Description of the task »
Return exactly those lines of the material below that fall between the line holding "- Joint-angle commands" and the line holding "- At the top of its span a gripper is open", inclusive.

[Provided data]

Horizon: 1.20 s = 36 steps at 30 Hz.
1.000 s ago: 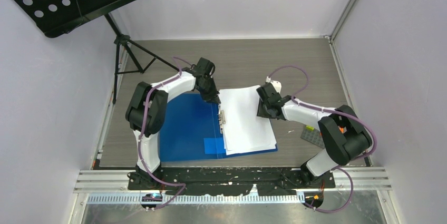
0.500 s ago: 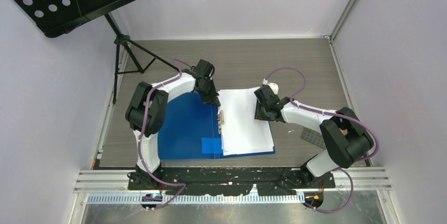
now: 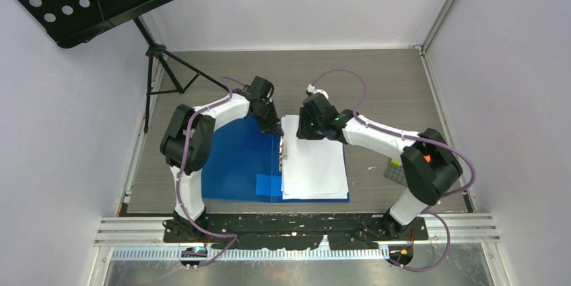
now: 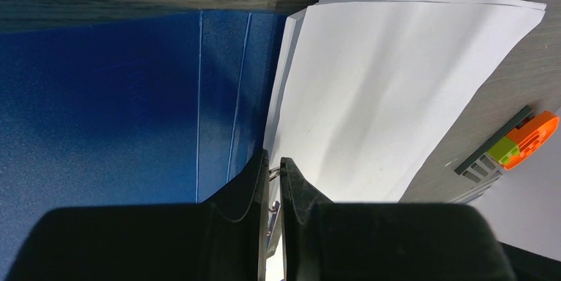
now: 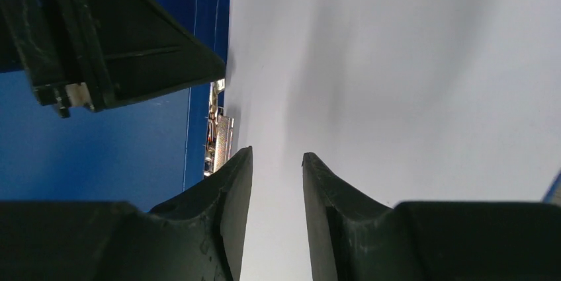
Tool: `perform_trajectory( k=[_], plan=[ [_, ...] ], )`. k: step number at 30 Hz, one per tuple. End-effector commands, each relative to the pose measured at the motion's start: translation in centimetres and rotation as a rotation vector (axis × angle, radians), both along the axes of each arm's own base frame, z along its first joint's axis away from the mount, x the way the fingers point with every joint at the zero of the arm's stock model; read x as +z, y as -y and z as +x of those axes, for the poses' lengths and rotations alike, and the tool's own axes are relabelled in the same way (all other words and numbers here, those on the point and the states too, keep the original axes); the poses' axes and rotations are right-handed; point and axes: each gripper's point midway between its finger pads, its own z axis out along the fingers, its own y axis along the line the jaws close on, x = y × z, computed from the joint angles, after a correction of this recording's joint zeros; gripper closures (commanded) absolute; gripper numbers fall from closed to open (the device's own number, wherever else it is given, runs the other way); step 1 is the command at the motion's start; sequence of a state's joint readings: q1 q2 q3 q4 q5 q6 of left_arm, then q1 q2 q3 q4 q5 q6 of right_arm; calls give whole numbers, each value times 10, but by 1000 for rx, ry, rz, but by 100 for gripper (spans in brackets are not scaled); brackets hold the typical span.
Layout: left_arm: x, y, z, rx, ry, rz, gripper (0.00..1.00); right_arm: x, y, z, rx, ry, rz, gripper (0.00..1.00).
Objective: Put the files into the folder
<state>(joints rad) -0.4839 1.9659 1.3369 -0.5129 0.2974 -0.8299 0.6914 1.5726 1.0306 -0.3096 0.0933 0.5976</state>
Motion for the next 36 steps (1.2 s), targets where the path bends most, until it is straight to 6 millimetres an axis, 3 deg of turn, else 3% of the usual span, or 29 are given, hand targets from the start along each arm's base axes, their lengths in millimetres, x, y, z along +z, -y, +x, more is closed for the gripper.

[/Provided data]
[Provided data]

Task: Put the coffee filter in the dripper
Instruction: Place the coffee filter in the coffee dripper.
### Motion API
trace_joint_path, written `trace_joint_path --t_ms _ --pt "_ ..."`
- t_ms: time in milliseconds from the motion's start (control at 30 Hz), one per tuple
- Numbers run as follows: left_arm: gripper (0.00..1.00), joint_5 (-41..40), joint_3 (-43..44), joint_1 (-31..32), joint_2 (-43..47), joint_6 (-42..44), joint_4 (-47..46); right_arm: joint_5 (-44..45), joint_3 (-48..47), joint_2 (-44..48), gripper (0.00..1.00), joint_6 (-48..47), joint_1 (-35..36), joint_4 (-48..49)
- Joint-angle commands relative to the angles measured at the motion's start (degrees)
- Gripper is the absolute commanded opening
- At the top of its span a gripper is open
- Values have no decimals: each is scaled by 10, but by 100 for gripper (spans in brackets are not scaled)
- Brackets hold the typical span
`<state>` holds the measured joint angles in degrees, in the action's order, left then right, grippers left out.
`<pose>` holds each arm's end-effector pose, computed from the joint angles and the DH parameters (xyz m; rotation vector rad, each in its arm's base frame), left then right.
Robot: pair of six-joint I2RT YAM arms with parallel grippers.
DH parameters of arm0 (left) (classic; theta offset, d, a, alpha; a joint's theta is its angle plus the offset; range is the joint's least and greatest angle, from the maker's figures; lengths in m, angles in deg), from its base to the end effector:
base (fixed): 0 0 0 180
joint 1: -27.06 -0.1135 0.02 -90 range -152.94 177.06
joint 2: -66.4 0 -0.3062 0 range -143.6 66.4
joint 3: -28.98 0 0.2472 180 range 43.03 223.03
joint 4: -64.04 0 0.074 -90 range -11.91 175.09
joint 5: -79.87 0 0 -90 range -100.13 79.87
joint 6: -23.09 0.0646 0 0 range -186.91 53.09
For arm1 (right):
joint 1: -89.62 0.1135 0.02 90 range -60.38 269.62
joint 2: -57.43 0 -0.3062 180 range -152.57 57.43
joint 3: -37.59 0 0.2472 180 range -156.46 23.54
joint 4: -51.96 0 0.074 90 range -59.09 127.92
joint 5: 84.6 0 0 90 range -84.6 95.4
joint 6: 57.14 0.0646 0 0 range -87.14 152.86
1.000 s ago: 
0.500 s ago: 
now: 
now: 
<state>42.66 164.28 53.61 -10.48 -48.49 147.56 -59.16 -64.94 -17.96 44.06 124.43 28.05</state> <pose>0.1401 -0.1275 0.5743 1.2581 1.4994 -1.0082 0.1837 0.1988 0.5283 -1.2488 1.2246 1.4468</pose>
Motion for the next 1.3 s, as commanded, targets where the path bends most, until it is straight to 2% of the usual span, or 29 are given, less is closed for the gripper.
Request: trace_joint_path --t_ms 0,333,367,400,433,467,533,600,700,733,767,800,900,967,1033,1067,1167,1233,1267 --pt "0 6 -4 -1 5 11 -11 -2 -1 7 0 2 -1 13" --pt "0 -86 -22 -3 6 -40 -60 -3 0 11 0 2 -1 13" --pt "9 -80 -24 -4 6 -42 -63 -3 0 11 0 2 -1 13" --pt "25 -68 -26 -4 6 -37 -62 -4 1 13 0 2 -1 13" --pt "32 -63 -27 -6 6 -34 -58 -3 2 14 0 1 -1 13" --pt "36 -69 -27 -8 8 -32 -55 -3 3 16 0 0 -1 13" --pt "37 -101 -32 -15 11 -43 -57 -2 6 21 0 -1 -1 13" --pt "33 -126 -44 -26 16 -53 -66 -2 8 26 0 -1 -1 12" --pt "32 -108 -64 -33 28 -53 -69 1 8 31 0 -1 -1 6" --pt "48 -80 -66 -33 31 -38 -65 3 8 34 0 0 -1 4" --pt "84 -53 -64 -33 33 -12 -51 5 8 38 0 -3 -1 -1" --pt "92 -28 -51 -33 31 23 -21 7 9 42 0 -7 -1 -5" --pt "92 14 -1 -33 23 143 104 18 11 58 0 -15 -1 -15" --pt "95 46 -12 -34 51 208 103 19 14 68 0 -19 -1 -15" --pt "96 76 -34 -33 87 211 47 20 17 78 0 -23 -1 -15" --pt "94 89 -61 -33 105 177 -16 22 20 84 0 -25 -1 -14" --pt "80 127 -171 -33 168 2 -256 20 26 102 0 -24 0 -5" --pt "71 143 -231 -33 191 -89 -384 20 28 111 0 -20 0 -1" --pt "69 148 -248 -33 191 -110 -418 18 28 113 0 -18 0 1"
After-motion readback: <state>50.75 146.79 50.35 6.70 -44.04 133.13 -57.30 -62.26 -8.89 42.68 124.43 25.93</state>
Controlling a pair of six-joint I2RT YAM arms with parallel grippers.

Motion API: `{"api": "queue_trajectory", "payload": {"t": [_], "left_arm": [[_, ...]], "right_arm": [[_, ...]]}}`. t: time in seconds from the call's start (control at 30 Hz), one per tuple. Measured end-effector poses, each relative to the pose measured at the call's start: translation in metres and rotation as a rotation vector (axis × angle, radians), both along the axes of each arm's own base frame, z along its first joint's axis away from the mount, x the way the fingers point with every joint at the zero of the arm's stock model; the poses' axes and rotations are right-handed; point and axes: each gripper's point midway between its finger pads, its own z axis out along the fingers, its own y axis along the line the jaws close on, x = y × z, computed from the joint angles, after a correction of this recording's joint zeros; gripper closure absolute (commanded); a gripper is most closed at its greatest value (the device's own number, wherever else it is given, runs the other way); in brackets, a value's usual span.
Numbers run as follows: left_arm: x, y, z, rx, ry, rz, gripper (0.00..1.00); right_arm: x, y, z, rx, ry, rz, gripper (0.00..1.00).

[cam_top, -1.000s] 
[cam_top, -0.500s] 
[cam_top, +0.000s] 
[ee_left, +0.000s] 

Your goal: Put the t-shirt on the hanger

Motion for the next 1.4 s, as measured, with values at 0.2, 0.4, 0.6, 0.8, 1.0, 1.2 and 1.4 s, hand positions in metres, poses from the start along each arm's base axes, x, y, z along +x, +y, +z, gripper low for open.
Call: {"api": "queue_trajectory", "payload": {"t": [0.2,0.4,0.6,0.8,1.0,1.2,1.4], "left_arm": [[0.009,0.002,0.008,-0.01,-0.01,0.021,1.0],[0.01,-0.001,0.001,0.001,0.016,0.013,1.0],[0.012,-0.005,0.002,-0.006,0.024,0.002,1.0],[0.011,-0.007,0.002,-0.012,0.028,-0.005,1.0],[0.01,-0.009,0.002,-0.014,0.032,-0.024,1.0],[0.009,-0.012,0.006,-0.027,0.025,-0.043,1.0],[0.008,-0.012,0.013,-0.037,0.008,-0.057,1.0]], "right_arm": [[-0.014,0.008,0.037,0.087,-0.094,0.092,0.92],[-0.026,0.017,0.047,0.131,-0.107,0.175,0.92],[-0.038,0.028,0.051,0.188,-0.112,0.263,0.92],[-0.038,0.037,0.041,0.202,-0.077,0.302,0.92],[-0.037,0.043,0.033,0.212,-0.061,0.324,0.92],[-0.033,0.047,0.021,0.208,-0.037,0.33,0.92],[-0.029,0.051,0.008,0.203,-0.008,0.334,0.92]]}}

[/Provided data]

Exercise result »
- Joint-angle commands relative to the angles measured at the motion's start (degrees)
- Gripper is the absolute commanded opening
- At the top of its span a gripper is open

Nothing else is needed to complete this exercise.